Whether you’re a new player or a seasoned pro, you’ll be starting over in Overwatch 2’s competitive rankings. All players start at the bottom in bronze and can work their way up the skill tiers through some mysterious combination of wins and individual performance. Overwatch 2 now reevaluates your skill rating every 7 wins or 20 losses, instead of providing immediate feedback as you play. Personally, the every-seven-games system has helped me focus on going in with fresh eyes and a good mindset to quickly get my seven wins instead of overanalyzing what went wrong with each loss. As a casual player who didn’t even really play competitive mode back in the game’s dark ages, this feels fine to me, but I could see why making the system even more opaque would be frustrating to people focused on climbing up.
The post-game experience now consists of the play of the game (whatever the computer decides is a hero’s best moment), endorsements for players you liked and a new stat block breaking down deaths, eliminations, damage and healing done. The scorecards highlighting individual play are gone and the new stat breakdown doesn’t single anyone out, for better or worse.
Blizzard also added a new ping system that lets you alert teammates about things like enemy players and your next moves, and it’s generally a good option for people who don’t want to suffer through in-game chat with a mic, even if it seems like a lot of people haven’t quite figured it out yet. The icon showing players “on fire” after good runs is also MIA, though it sounds like that might be coming back.
Ultimately, the game is still fun. There’s still plenty of depth here but most of it is mechanical — getting comfortable with new heroes, learning their playstyles and tricks. But it’s not clear that Overwatch can survive another six years without going back to the drawing board with something totally fresh. I’m finding plenty to do but I haven’t played Overwatch in five years — five years that dedicated Overwatch players spent pushing the game to its full potential.
Where do we go from here?
Blizzard can make up some ground with Overwatch 2, but it shouldn’t even be in this position. Seasonal releases and a forthcoming PVE mode that absolutely should have been in the game at launch will soften the blow of selling people the same game over again as a subscription, but for now people are just waiting around.
There’s such a thing as playing it too safe. Blizzard has a competitive scene to balance, but being stuck in the past isn’t going to help Overwatch 2 stay relevant against ascending competitors like Apex Legends, which people seem generally much more excited about these days. Can a game that’s barely changed in six years last for another six? Personally, I’m playing a lot right now but I’m far from confident that will be the case in six or even three months. A few weeks from launch, the outlook isn’t great.
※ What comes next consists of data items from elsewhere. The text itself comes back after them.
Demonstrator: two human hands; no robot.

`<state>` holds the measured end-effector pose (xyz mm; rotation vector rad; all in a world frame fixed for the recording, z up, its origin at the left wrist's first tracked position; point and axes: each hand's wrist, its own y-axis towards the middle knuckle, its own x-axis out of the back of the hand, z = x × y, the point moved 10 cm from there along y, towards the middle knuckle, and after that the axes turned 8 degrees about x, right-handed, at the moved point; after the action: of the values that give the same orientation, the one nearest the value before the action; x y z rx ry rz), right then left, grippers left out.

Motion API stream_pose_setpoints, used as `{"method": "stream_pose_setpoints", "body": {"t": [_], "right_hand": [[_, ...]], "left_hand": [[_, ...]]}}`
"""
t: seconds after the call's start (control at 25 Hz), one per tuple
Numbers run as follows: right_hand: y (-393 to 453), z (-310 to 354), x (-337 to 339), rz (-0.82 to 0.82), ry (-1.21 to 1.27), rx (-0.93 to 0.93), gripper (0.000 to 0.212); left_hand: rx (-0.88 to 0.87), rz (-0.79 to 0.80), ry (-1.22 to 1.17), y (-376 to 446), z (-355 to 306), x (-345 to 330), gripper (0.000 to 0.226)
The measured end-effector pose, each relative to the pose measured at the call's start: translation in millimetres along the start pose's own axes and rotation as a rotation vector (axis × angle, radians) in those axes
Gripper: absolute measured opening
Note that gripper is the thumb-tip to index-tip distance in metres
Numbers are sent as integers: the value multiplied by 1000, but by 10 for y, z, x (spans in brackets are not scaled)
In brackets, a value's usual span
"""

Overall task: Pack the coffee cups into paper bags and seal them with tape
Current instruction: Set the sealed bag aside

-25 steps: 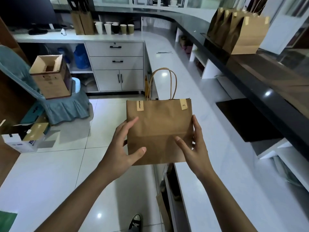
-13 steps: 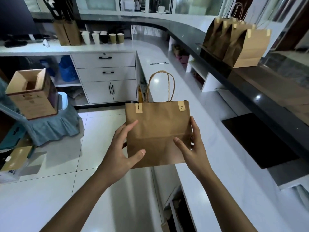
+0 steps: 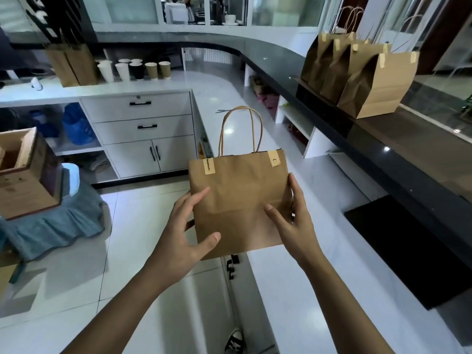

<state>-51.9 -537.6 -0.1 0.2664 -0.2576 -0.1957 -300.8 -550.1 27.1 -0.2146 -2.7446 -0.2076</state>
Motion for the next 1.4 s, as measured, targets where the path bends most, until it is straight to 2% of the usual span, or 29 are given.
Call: {"method": "stream_pose_setpoints", "body": {"t": [0.28, 0.48, 0.8, 0.96, 1.16, 1.4], "right_hand": [[979, -185, 478, -132, -34, 10, 83], [1341, -59, 976, -219, -78, 11, 82], [1599, 48, 1936, -443, -239, 14, 69], [1700, 74, 2416, -575, -326, -15, 72], [1850, 52, 2856, -654, -375, -74, 74], [2015, -92, 3173, -698, -386, -98, 74]], "left_hand": [[-84, 76, 20, 1138, -299, -366, 80], [-183, 148, -12, 1693, -608, -756, 77], [-293, 316, -100, 2238, -1065, -1456, 82], [-345, 384, -141, 2444, -1341, -1781, 81], [-381, 446, -159, 2650, -1614, -2158, 82], [-446, 434, -126, 2900, -1798, -2566, 86]]}}
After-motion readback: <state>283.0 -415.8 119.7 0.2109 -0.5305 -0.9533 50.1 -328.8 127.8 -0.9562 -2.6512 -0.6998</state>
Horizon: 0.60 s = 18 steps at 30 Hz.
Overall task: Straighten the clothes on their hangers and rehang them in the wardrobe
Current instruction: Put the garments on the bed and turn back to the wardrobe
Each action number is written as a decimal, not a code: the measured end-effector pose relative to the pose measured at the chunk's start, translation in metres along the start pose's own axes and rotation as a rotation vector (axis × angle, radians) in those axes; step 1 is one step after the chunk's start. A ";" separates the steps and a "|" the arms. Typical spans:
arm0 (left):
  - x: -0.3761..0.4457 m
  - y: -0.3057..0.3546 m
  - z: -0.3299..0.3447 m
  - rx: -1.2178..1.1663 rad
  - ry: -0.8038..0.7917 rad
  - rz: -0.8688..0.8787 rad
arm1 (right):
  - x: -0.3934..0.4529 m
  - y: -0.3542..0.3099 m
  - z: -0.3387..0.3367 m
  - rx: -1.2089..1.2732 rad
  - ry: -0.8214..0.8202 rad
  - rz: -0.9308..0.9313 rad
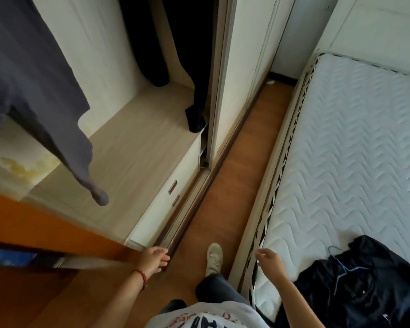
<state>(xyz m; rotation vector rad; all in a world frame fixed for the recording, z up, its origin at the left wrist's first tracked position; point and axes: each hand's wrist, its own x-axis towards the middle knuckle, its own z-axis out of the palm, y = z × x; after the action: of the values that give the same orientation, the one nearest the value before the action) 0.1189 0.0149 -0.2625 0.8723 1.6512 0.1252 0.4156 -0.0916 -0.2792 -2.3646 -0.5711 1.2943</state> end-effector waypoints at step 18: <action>0.118 0.216 -0.016 -0.238 0.137 0.036 | 0.176 -0.219 -0.064 -0.026 -0.089 -0.209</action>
<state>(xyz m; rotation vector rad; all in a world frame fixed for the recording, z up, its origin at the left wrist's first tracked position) 0.2046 0.2450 -0.2395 0.7245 1.7067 0.4052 0.5205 0.1752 -0.2581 -2.2078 -0.8427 1.3079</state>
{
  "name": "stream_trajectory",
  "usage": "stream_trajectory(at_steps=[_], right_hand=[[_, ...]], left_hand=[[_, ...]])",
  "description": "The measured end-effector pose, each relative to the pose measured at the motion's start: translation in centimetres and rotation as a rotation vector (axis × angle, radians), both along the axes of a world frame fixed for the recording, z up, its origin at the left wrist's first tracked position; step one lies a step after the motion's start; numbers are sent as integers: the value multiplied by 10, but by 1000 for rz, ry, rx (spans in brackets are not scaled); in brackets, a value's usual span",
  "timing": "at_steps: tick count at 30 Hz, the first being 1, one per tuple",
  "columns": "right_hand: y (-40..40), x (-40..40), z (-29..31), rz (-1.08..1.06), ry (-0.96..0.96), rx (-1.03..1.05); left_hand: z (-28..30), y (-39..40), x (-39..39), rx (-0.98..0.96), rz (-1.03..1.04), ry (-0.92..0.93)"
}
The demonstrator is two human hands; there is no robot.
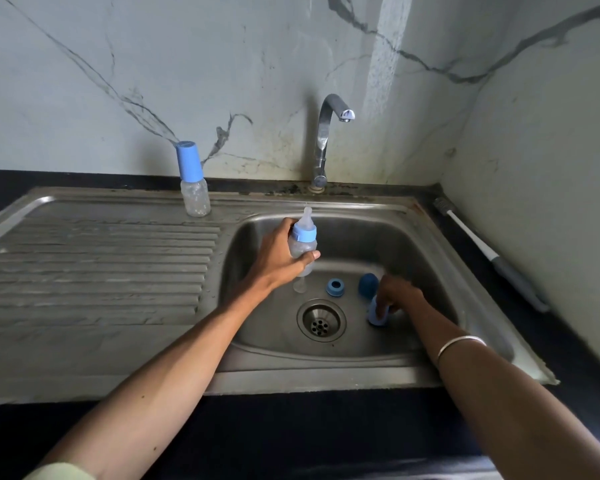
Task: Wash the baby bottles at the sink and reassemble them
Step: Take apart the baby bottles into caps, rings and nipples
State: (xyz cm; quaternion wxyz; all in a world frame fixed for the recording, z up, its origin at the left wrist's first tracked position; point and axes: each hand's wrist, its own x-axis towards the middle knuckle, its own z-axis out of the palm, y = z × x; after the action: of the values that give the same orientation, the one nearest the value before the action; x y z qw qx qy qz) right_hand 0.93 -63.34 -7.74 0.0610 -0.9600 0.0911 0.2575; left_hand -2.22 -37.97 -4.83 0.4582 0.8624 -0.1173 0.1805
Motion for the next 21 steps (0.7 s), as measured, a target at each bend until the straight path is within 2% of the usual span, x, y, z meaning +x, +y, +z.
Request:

Even with concerns about balancing a game that hinges on calibrating 35 totally distinct playstyles across objective-based maps, it still feels like Blizzard could have done a lot more here. Fortnite only has weapons to worry about, but the game often changes on a visual level from season to season, completely making my experience of logging off for five years and hopping back into an identical experience impossible. Getting curious about fresh content in a game like Fortnite always inspires me to buy a Battle Pass, which is reliably full of fun stuff that feels rewarding.
There are plenty of cosmetic flourishes that could make Overwatch 2’s seasons feel more “seasonal” beyond the rote holiday stuff that’s been in the game since day one. Themed seasons à la Fortnite or even Destiny would at least give the game a little more variation for the casual players that Blizzard seems so keen on luring in with its free-to-play model. Even the refreshed menu is a soulless dull gray, a far cry from the colorful cast of characters at the heart of the game.